The driver of the truck, Jose Mendoza, 24, of Rockford, Ill., was not injured, nor were his two passengers.
According to the complaint:
The Pierce County Sheriffs Department responded to a two-vehicle crash at 3:41 p.m. on Hwy. 35 in Oak Grove Township. Milberg was traveling home from the Giggle Factory, an indoor playground in Hudson, Wis., with her two children and two nieces when her 2005 Saturn VUE rotated sideways across the roadway into the northbound lane.
Witnesses told police her vehicle appeared to make a U-turn in front of the truck at around 60 miles per hour, which sent the car careening into the guardrail.
Milberg, who investigators found wasn't wearing a seatbelt, was ejected from the car and thrown 21 feet over the rail and down an embankment. Her daughter, fastened in the front passenger seat, was killed on impact.
Milberg, of Centuria, Wis., was transported to Regions Hospital in critical condition, where she later emerged from a coma. Police found prescription oxycodone in her purse; a blood report later showed that Milberg had therapeutic levels of oxycodone and a sedative known as midazolam in her system at the time of the crash.

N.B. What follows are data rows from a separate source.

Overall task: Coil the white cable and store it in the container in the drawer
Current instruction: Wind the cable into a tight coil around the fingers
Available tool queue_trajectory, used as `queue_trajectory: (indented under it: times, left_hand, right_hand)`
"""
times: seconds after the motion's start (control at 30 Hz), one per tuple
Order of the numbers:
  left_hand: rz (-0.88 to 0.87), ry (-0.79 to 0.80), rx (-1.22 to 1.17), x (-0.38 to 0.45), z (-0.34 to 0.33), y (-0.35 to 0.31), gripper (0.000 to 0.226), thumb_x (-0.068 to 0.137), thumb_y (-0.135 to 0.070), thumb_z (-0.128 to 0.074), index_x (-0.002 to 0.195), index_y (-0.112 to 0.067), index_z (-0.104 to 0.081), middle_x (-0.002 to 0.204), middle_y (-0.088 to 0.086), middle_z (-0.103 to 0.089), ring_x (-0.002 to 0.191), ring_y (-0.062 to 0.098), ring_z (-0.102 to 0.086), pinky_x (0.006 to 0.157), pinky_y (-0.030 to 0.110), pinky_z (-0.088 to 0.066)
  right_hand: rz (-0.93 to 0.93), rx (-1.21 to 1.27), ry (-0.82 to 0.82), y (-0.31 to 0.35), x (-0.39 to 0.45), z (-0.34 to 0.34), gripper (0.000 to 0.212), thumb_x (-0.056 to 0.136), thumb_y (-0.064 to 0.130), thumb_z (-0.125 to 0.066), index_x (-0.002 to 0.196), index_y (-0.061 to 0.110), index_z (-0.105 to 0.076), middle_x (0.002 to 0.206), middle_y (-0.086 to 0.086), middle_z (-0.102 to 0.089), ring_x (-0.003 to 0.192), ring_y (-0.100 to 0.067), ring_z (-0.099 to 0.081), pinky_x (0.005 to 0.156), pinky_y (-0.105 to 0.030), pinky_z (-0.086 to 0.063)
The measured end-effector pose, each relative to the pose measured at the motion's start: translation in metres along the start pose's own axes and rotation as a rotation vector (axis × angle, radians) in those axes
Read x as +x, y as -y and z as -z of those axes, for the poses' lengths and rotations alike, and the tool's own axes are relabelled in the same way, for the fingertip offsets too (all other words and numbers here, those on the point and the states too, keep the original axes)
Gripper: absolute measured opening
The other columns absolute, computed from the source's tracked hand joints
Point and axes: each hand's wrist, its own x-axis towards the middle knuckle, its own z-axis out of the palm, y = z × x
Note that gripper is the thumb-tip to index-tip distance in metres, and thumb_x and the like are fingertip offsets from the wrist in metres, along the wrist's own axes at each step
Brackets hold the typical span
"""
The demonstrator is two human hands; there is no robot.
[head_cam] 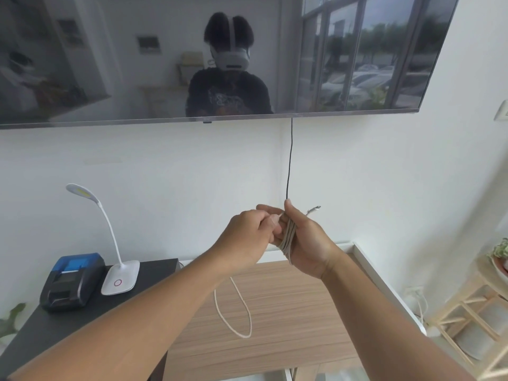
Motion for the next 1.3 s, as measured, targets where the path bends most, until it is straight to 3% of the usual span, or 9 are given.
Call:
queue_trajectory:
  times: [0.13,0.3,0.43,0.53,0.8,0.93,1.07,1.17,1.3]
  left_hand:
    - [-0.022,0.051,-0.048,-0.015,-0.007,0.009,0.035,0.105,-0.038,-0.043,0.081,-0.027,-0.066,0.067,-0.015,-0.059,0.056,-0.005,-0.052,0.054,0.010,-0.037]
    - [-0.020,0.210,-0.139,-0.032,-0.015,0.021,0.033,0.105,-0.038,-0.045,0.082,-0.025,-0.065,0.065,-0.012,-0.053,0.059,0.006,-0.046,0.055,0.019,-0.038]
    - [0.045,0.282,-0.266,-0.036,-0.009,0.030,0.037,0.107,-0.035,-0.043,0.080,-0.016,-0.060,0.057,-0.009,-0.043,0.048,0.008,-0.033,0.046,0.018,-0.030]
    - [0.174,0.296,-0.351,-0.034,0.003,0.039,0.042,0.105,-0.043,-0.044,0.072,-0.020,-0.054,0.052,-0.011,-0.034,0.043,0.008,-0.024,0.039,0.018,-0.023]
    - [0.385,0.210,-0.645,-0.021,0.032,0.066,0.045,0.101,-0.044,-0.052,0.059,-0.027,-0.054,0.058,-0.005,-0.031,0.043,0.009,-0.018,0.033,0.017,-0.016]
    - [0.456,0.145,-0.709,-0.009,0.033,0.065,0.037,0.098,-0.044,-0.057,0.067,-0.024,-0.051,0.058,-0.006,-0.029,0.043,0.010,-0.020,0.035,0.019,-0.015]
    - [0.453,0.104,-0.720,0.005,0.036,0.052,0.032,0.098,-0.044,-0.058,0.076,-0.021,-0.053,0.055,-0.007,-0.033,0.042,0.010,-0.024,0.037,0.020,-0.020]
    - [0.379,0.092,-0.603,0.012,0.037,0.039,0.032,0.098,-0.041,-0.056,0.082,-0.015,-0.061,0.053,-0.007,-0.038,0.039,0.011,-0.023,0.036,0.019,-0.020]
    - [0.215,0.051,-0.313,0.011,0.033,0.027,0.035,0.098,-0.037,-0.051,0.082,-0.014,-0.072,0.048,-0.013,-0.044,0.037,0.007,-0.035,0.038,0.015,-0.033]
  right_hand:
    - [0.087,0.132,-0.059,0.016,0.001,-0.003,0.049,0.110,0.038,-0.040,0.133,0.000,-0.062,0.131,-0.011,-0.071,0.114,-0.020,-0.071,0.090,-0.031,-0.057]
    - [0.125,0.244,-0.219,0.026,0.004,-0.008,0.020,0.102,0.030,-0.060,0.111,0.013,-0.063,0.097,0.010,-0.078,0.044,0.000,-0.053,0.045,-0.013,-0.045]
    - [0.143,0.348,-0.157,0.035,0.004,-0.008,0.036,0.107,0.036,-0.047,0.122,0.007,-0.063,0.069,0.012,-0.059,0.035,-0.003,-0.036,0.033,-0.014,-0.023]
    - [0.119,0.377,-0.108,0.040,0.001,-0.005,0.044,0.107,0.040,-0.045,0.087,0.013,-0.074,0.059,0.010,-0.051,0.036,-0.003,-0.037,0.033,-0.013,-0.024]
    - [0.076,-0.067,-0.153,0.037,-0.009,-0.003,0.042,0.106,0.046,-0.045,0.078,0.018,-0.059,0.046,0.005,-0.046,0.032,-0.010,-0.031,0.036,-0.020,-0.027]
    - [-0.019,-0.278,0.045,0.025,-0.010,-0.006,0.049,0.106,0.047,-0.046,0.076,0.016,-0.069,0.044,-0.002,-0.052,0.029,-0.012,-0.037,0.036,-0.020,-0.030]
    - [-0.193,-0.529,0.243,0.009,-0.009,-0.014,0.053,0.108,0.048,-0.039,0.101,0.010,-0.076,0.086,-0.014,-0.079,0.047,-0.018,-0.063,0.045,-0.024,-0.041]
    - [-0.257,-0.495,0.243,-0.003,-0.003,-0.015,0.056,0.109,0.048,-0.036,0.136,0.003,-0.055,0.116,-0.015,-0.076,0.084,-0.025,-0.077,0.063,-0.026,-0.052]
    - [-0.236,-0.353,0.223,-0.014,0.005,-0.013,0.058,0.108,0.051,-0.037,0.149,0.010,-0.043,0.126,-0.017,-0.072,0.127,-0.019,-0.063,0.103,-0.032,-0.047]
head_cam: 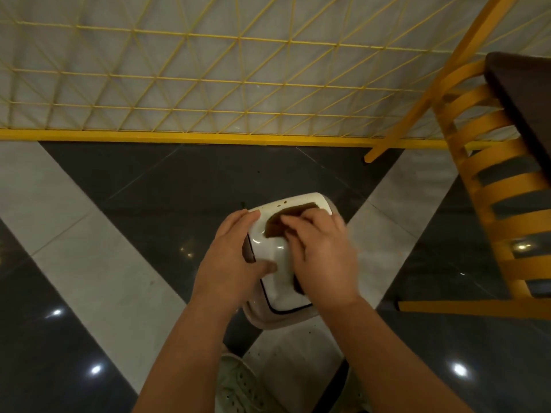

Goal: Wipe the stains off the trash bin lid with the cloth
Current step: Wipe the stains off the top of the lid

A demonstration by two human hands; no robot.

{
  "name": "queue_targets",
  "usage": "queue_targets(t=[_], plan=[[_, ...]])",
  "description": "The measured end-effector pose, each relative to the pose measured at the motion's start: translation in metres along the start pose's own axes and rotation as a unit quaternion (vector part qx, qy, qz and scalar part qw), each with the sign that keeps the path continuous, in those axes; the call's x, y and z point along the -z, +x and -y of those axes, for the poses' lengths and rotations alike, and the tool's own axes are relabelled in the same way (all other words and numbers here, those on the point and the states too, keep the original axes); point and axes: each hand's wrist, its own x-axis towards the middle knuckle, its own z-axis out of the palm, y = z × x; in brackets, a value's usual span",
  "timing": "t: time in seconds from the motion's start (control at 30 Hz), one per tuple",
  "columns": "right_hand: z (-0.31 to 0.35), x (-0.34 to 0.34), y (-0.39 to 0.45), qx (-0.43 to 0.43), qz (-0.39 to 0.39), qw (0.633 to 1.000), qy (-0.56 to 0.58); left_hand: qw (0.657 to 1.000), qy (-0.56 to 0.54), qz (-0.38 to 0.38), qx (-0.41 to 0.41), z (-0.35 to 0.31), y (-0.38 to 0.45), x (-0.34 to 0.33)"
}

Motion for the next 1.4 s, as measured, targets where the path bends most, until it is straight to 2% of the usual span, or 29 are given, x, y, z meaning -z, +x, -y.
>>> queue_targets(t=[0.07,0.13,0.27,0.37,0.43,0.63,0.67,0.8,0.87,0.97,1.03,1.13,1.23,1.3,1.4], plan=[[0.003,-0.004,-0.017,0.066,0.025,0.998,0.003,1.0,-0.013,-0.002,-0.002,0.0,-0.001,0.0],[-0.011,0.0,-0.031,0.07,0.008,0.997,0.021,1.0,-0.01,-0.004,-0.004,0.0,-0.002,0.001],[-0.043,0.01,-0.019,-0.092,-0.045,0.992,0.075,0.999,0.043,0.01,-0.002,-0.003,-0.005,0.005],[-0.04,0.003,0.005,-0.134,-0.073,0.986,0.063,0.998,0.055,0.018,0.017,-0.008,-0.01,0.006],[-0.03,0.0,0.008,-0.125,-0.057,0.988,0.074,0.997,0.079,0.01,0.021,-0.008,-0.011,0.008],[-0.027,-0.006,-0.041,0.01,-0.003,0.996,0.089,0.991,0.132,0.014,0.03,-0.011,-0.011,0.009],[-0.034,-0.005,-0.043,-0.011,-0.009,0.995,0.099,0.99,0.138,0.017,0.034,-0.012,-0.011,0.009],[-0.047,-0.004,-0.02,-0.186,-0.075,0.969,0.145,0.991,0.124,0.019,0.045,-0.017,-0.012,0.005],[-0.032,-0.005,-0.013,-0.157,-0.076,0.974,0.145,0.992,0.12,0.008,0.042,-0.019,-0.012,0.004],[-0.014,-0.013,-0.037,-0.065,-0.028,0.985,0.157,0.989,0.137,-0.002,0.049,-0.021,-0.01,0.003],[-0.019,-0.016,-0.06,-0.047,-0.01,0.984,0.169,0.985,0.162,-0.005,0.055,-0.023,-0.008,0.003],[-0.042,-0.015,-0.068,-0.135,-0.024,0.968,0.212,0.975,0.214,0.001,0.061,-0.025,-0.009,0.001],[-0.048,-0.011,-0.047,-0.227,-0.075,0.95,0.198,0.965,0.254,0.0,0.071,-0.027,-0.01,0.0],[-0.035,-0.01,-0.036,-0.192,-0.08,0.958,0.198,0.959,0.273,-0.002,0.08,-0.03,-0.009,0.0],[-0.012,-0.011,-0.052,-0.094,-0.037,0.977,0.186,0.951,0.298,-0.007,0.079,-0.033,-0.007,0.0]])
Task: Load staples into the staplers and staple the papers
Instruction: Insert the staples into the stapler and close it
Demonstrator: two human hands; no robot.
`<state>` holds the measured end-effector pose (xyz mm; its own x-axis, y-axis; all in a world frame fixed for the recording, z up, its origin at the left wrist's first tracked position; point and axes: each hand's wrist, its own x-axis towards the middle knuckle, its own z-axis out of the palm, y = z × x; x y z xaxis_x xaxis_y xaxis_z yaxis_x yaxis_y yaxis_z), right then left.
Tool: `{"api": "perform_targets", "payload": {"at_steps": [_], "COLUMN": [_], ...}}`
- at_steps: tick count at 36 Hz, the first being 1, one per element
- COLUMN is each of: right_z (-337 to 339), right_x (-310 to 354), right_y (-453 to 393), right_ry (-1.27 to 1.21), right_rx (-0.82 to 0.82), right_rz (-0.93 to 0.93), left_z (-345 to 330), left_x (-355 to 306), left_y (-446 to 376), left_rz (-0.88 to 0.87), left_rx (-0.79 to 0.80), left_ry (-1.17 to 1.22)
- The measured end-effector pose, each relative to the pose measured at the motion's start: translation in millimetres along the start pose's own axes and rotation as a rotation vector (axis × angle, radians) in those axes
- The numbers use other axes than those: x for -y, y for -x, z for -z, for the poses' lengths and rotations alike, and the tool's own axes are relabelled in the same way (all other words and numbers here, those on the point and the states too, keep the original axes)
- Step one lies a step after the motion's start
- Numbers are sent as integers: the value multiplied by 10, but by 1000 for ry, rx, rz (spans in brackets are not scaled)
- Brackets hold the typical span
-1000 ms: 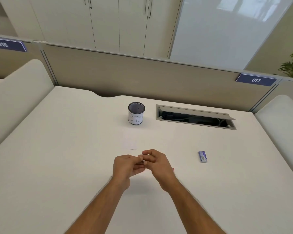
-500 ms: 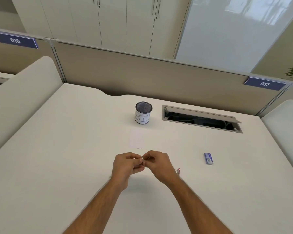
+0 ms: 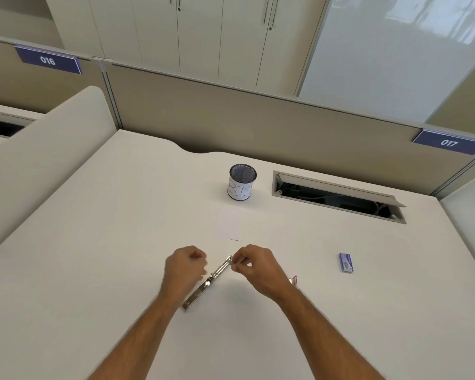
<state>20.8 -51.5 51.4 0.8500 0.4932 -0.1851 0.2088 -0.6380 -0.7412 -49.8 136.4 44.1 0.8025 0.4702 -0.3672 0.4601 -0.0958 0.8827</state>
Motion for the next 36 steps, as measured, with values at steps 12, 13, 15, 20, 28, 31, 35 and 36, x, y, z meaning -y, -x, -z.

Two cellphones were found in the totaled vehicle, but a third was recovered at the scene after snow melted nearly four months later. Records showed that the undamaged iPhone, which belonged to Milberg, had a Facebook chat session in progress from 3:32 p.m. to 3:39 p.m. — just two minutes before the crash.
In a collision analysis and reconstruction report, the Wisconsin State Patrol found driver inattention to be a large contributing factor.
"Driver distraction may explain why Milberg deviated from her southbound lane of travel to the outside shoulder before losing control," according to the report.
The State Patrol also noted that the tires on Milberg's SUV were badly worn and unable to channel moisture that may have been present on the road.